Font Size:
TabText: A Flexible and Contextual Approach to Tabular Data Representation
Last modified: 2024-05-15
Abstract
In collaboration with Hartford HealthCare (HHC), we have developed highly accurate machine learning (ML) models that predict nine inpatient outcomes (e.g. short-term discharges, ICU transfers, mortality, etc.) using tabular data from electronic medical records. Hundreds of medical staff currently use our models, resulting in a significant reduction in patient-average length of stay and projected annual benefits of $55-$72 million for HHC. Given this successful implementation, the question arises: how could we extend these tools for the benefit of hospitals with limited resources, small patient populations, and/or non-standardized healthcare records? To address these challenges, we introduce TabText, a systematic framework that leverages Large Language Models to process and extract contextual information from tabular structures, resulting in more complete and flexible data representations.

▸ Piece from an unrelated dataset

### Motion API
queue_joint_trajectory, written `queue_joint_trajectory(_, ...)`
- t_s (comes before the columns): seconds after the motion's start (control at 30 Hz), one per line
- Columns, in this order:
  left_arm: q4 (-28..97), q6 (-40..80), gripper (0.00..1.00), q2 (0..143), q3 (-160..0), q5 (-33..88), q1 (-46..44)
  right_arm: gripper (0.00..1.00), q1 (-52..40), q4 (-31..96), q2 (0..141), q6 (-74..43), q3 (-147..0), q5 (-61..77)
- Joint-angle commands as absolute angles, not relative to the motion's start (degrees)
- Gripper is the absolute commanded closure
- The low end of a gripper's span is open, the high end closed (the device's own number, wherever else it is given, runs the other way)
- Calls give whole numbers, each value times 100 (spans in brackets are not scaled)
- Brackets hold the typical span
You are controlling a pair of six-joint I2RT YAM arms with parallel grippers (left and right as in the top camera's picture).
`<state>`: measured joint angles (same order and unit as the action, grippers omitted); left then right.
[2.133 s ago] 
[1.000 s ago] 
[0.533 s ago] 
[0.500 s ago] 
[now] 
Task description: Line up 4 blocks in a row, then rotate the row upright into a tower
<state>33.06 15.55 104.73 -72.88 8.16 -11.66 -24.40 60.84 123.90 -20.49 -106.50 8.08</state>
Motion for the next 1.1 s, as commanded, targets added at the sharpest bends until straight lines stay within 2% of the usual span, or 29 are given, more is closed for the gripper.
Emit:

We show that 1) applying our TabText framework enables the generation of high-performing predictive models with minimal data processing, and 2) augmenting tabular data with TabText representations can significantly improve the performance of standard ML models across all nine prediction tasks, especially when trained with small-size datasets.
Keywords
Large Language Models, Healthcare Analytics, Data Augmentation
References
Carballo, K. V., Na, L., Ma, Y., Boussioux, L., Zeng, C., Soenksen, L. R., & Bertsimas, D. (2022). TabText: A Flexible and Contextual Approach to Tabular Data Representation. arXiv preprint arXiv:2206.10381.